Calorie restriction, eating up to 40% fewer calories while maintaining optimal micronutrient intake, improves health and reliably extends life in most species. In humans it produces robust improvements in health, but we experience a much lesser degree of life extension than short-lived species such as mice. Calorie restriction research has given rise to a number of lines of work in which specific dietary components (such as individual essential amino acids) are restricted, to try to identify which of these components are responsible for the benefits. A sizable fraction of the calorie restriction response is thought to be triggered by low dietary intake of the essential amino acid methionine, for example. In contrast to that body of work, researchers here restrict threonine, another essential amino acid, in laboratory mice, and observe an interesting set of benefits.
The current classification of essential amino acids (EAA) is based on the nutritional requirements for growth and vitality under nil dietary supply of an amino acid. However, humans rarely face dramatic protein/amino acid insufficiency, and for the first time in human history, nutritional excesses mean the amount of overweight people outnumber the amount of underweight people on a global scale. This calls for a reconsideration of amino acid functions in nutrition, now based upon health-related criteria.
One approach is dietary protein dilution (DPD), where protein is reduced and replaced by other nutrient sources, and is distinct from caloric restriction. Unlike severe protein/amino acid restriction, which is not compatible with vitality, moderate DPD promotes longevity in multiple species including flies, rodents, and perhaps humans. Furthermore, DPD also affects health-span and preclinical studies have demonstrated that DPD can retard age-related diseases such as cancer, type 2 diabetes, and dyslipidemia/fatty liver disease. Notably, dietary protein intake rates are positively related to type 2 diabetes risk as well as all-cause mortality in humans.

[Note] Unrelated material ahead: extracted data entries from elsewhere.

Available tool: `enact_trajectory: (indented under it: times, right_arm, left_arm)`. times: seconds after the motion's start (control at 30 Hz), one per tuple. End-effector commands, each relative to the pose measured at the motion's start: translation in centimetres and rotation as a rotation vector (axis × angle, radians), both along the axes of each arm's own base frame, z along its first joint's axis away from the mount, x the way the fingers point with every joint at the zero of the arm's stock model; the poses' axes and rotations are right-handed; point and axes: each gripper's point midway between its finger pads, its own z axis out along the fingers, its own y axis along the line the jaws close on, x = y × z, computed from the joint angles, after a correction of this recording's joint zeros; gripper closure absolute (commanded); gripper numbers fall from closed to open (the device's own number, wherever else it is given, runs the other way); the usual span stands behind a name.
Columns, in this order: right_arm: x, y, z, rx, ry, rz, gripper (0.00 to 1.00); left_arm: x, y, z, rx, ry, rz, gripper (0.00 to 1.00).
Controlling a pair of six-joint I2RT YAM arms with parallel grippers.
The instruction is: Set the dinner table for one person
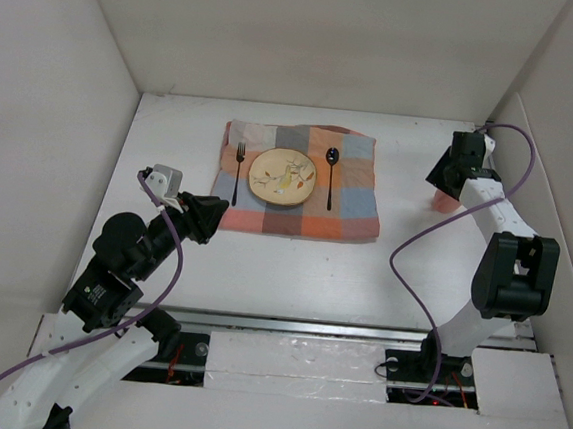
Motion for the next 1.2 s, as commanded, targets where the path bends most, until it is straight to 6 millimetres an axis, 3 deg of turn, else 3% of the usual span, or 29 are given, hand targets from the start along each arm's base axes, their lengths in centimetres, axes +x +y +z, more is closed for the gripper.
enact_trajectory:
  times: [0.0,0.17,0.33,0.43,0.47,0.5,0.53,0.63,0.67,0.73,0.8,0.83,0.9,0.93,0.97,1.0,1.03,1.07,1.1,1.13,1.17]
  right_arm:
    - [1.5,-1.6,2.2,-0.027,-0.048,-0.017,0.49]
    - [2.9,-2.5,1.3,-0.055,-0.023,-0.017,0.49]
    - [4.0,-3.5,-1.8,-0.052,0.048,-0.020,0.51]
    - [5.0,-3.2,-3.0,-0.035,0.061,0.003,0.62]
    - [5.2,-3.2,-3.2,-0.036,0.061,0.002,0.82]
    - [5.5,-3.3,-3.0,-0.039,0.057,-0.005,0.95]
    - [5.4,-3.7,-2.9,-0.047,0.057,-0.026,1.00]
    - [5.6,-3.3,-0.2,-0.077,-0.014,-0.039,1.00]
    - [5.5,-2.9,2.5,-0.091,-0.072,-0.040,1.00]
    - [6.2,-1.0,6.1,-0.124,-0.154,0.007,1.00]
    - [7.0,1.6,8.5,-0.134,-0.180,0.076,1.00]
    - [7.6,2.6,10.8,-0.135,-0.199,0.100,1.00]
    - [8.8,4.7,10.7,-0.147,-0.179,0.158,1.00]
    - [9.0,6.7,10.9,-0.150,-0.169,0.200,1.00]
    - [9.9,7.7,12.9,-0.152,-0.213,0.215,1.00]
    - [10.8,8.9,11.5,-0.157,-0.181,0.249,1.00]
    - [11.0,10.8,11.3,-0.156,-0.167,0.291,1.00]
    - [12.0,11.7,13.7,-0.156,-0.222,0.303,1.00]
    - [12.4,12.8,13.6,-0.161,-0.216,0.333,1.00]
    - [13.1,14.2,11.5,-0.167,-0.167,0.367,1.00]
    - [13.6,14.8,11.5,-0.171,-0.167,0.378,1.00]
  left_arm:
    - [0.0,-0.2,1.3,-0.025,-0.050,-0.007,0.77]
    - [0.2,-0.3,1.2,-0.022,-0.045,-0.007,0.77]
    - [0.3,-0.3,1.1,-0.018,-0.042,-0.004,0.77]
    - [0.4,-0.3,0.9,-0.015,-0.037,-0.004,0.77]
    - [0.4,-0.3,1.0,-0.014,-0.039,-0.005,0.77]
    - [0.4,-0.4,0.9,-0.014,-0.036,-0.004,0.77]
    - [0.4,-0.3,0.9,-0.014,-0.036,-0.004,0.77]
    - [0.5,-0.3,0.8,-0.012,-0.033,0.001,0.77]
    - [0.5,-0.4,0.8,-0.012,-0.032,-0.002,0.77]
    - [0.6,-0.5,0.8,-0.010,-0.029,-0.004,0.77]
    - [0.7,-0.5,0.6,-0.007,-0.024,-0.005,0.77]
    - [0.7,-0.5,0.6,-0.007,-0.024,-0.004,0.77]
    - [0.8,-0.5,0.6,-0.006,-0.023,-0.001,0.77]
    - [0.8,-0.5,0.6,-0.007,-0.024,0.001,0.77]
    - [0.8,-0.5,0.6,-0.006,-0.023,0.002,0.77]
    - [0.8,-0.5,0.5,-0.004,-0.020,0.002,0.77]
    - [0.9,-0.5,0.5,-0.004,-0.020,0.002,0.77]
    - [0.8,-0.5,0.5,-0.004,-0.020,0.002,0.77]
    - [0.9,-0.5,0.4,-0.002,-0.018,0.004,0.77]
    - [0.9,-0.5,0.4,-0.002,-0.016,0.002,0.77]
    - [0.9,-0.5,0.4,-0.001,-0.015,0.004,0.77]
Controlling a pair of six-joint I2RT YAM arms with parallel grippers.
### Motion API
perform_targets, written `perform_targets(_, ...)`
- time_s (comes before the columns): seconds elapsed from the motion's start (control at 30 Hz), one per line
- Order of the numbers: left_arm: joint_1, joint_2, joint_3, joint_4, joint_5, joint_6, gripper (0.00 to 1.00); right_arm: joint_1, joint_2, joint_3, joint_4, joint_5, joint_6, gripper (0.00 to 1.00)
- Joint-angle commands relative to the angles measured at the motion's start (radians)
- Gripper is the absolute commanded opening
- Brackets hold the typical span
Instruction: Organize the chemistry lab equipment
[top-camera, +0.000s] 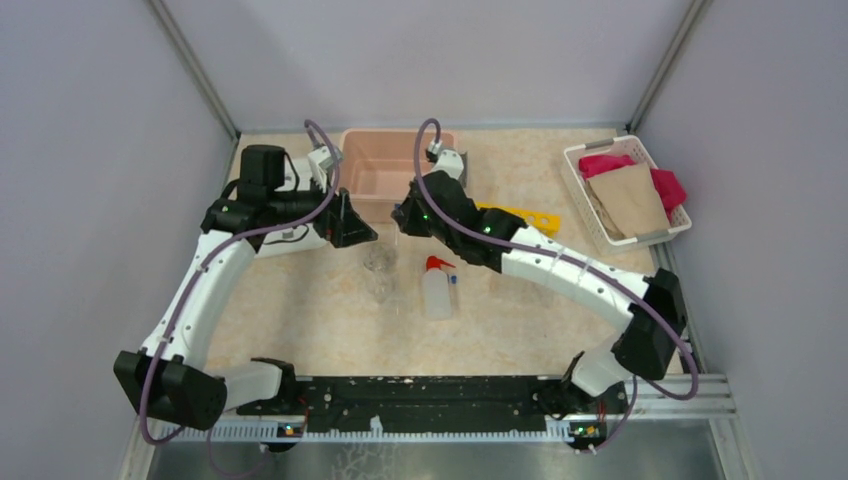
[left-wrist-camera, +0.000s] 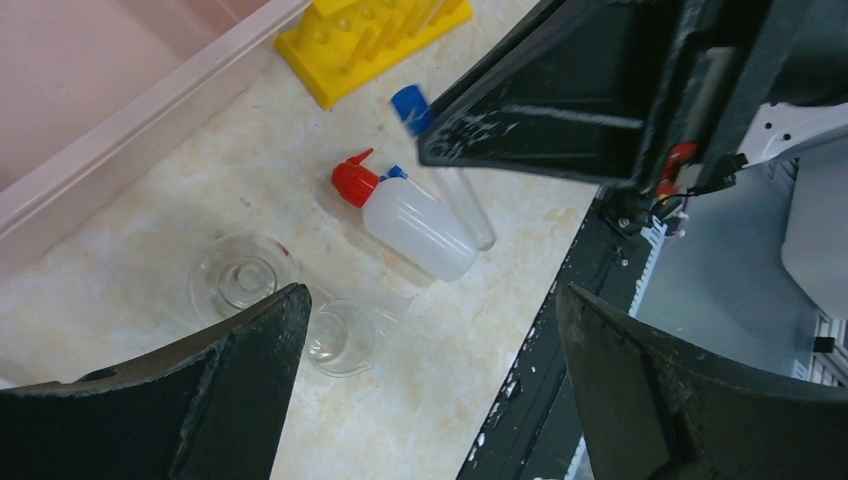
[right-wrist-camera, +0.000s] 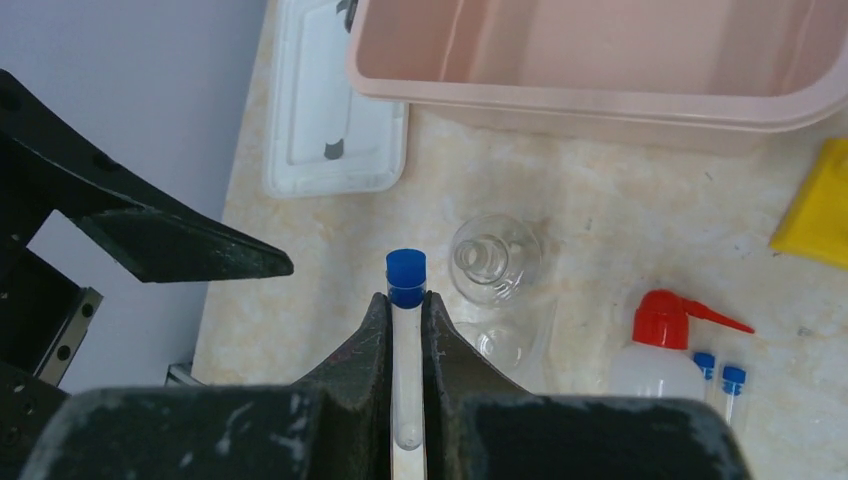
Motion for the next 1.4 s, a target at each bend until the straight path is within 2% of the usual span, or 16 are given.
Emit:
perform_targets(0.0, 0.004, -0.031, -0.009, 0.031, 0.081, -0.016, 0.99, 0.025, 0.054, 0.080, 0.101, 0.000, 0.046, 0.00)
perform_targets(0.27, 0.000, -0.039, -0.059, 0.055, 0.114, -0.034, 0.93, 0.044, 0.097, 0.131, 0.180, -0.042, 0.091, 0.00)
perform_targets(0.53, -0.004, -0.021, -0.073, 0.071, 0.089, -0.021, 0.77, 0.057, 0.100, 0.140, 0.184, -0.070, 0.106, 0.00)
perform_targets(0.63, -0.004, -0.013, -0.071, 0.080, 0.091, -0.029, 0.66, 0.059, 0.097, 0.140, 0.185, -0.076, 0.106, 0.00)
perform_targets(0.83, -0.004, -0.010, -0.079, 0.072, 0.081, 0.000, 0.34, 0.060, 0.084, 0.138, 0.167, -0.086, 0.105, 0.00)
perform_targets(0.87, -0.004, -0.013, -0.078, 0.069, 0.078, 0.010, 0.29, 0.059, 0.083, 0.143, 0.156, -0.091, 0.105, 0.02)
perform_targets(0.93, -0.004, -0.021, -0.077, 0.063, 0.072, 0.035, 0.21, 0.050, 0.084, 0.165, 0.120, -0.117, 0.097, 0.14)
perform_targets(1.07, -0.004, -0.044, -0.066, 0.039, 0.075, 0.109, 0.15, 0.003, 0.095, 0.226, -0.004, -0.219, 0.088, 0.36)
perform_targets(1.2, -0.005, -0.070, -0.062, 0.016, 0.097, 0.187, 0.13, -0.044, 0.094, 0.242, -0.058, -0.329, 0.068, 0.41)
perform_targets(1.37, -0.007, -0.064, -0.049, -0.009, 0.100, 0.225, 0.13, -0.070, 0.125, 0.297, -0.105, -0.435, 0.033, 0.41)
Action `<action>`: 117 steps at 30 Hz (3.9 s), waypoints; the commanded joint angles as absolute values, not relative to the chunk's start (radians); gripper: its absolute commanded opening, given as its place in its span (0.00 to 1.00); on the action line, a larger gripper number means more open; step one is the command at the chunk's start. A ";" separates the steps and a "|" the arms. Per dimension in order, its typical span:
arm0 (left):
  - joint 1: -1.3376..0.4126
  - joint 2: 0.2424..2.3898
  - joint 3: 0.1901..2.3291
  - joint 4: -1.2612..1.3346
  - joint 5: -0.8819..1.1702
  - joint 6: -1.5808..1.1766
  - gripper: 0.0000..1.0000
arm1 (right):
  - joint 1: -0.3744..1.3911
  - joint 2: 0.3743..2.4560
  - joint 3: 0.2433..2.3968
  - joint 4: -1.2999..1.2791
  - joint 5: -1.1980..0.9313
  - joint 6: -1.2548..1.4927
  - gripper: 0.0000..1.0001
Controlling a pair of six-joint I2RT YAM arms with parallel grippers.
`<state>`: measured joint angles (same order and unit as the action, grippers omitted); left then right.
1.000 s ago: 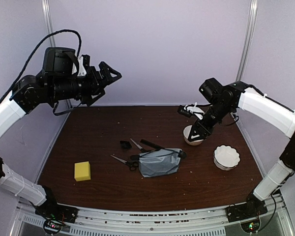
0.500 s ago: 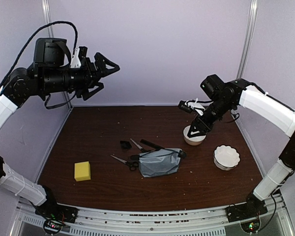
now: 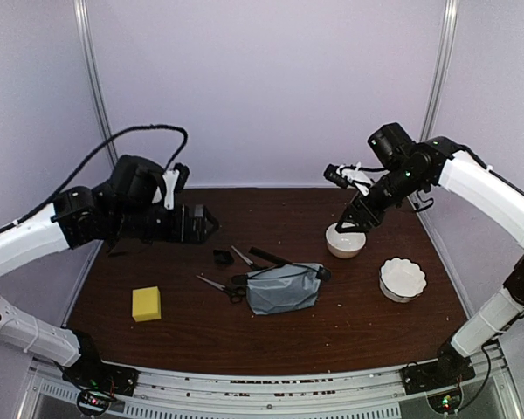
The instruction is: Sort the hair-cutting tools
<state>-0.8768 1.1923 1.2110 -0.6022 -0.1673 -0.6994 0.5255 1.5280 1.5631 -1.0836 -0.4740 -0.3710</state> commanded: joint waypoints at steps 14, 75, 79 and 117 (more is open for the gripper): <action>-0.855 1.250 0.909 -0.545 -0.603 -0.481 0.98 | 0.519 1.389 1.501 -0.779 -0.367 -0.300 1.00; -0.891 1.818 1.156 -0.613 -0.095 -0.672 0.46 | 0.377 1.300 1.094 -0.607 -0.652 -0.390 0.88; -0.891 1.786 1.148 -0.536 -0.036 -0.705 0.46 | 0.377 1.303 1.095 -0.608 -0.650 -0.392 0.88; -0.824 1.708 0.968 -0.740 -0.131 -0.705 0.31 | 0.411 1.362 1.141 -0.709 -0.670 -0.460 0.86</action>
<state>-0.8295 1.7115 0.9829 -0.7338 -0.1795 -0.7181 0.4046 1.3609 1.1091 -0.6994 -0.6746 -0.4477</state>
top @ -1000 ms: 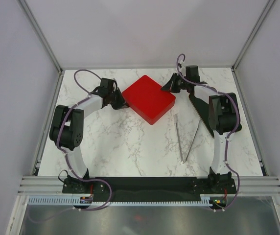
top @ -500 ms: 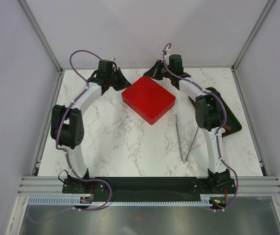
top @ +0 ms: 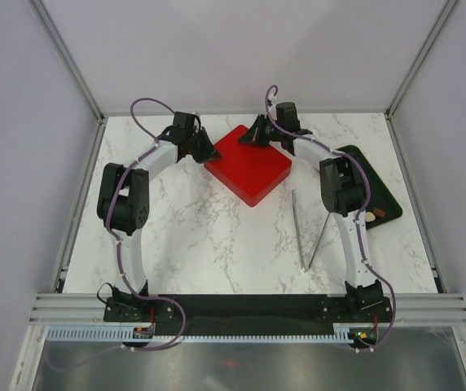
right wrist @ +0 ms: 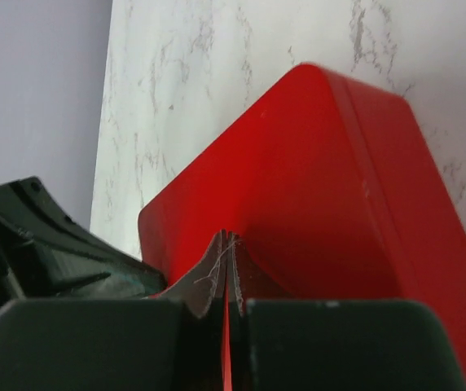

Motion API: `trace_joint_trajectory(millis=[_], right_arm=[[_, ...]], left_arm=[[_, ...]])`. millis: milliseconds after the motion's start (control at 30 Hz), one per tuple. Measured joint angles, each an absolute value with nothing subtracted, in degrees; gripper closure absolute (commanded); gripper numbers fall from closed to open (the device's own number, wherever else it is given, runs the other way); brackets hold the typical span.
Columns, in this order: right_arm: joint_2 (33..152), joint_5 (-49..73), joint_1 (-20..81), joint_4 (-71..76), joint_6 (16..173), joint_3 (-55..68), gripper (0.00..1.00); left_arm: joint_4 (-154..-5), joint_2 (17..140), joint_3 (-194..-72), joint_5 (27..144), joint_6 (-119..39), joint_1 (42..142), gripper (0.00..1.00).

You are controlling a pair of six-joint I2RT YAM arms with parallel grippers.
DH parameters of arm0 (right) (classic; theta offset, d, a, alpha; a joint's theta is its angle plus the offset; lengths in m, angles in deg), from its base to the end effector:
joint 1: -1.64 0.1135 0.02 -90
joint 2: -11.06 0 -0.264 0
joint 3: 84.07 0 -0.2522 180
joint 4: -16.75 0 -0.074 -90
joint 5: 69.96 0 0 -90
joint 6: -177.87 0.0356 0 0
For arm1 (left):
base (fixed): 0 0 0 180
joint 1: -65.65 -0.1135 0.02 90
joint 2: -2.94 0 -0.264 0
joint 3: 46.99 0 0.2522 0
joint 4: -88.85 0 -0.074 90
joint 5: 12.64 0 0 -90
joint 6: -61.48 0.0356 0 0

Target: Pack the chocolate

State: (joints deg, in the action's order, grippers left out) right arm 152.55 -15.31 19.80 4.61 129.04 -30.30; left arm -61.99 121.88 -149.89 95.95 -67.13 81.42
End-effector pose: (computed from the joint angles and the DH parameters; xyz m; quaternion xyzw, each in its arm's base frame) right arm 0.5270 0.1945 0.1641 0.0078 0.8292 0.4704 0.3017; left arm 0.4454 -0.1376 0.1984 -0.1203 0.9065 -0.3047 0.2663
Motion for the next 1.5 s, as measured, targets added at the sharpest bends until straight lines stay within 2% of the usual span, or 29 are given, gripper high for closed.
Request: trace_joint_trajectory(millis=[133, 333, 500, 600, 700, 900, 1000, 1033, 1067, 1100, 1133, 1200, 1233, 1367, 1500], right_arm=[[143.9, -17.8, 19.8, 2.5, 127.6, -20.6, 1.00], [125.9, -22.7, 20.7, 9.9, 127.6, 1.4, 1.00], [126.4, -25.6, 21.4, 19.2, 129.1, 13.1, 1.00], [130.5, -31.0, 21.0, 24.1, 132.2, 15.3, 1.00], [130.0, -30.7, 20.9, 24.5, 131.2, 15.4, 1.00], [124.8, -25.6, 20.9, 12.7, 125.2, 14.6, 0.98], [118.8, -20.8, 20.8, 4.5, 121.8, 14.3, 0.68], [115.8, -18.7, 20.8, 1.7, 120.5, 14.3, 0.50], [112.6, -16.9, 20.8, -0.6, 119.2, 14.3, 0.39], [109.1, -14.9, 20.8, -2.3, 117.8, 14.3, 0.28], [106.2, -13.8, 20.8, -3.1, 116.6, 14.5, 0.02], [99.2, -10.8, 20.6, -5.0, 114.3, 15.3, 0.02], [96.2, -9.4, 20.6, -5.5, 113.4, 15.8, 0.02], [84.8, -3.3, 20.7, -8.4, 111.6, 19.9, 0.02], [76.6, 2.5, 20.9, -12.0, 111.2, 23.8, 0.02]], left_arm=[[-60.0, 121.1, -149.8, 95.4, -67.1, 81.4, 0.95], [-58.7, 120.4, -149.2, 95.4, -67.0, 81.2, 0.95], [-59.2, 120.3, -148.7, 95.5, -67.1, 81.2, 0.95], [-59.9, 120.2, -148.0, 95.9, -67.1, 81.1, 0.95], [-60.2, 120.0, -147.7, 95.9, -67.1, 81.1, 0.95], [-56.6, 117.8, -147.4, 95.4, -66.8, 81.1, 0.92], [-53.2, 112.1, -146.1, 95.6, -65.7, 81.1, 0.84], [-52.6, 109.7, -145.7, 95.8, -65.3, 81.1, 0.80], [-52.2, 106.2, -145.1, 96.0, -64.7, 81.1, 0.69], [-52.1, 102.1, -144.5, 96.4, -64.0, 81.2, 0.63], [-52.2, 97.6, -143.6, 96.8, -63.3, 81.2, 0.56], [-52.7, 87.6, -140.8, 97.2, -62.1, 81.5, 0.38], [-53.2, 82.5, -139.1, 97.3, -61.6, 81.6, 0.01], [-53.6, 67.7, -133.1, 99.0, -59.4, 82.2, 0.00], [-52.6, 58.5, -125.7, 101.0, -56.8, 82.2, 0.00]])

Here, by mimicking amino acid supply from a casein-based diet, we demonstrate that restriction of dietary EAA, but not non-EAA, drives the systemic metabolic response to total amino acid deprivation; independent from dietary carbohydrate supply. Furthermore, systemic deprivation of threonine and tryptophan, independent of total amino acid supply, are both adequate and necessary to confer the systemic metabolic response to amino acid restriction.
Dietary threonine restriction (DTR) retards the development of obesity-associated metabolic dysfunction. Liver-derived fibroblast growth factor 21 is required for the metabolic remodelling with DTR. Strikingly, hepatocyte-selective establishment of threonine biosynthetic capacity reverses the systemic metabolic response to DTR. Taken together, our studies of mice demonstrate that the restriction of EAA are sufficient and necessary to confer the systemic metabolic effects of DPD.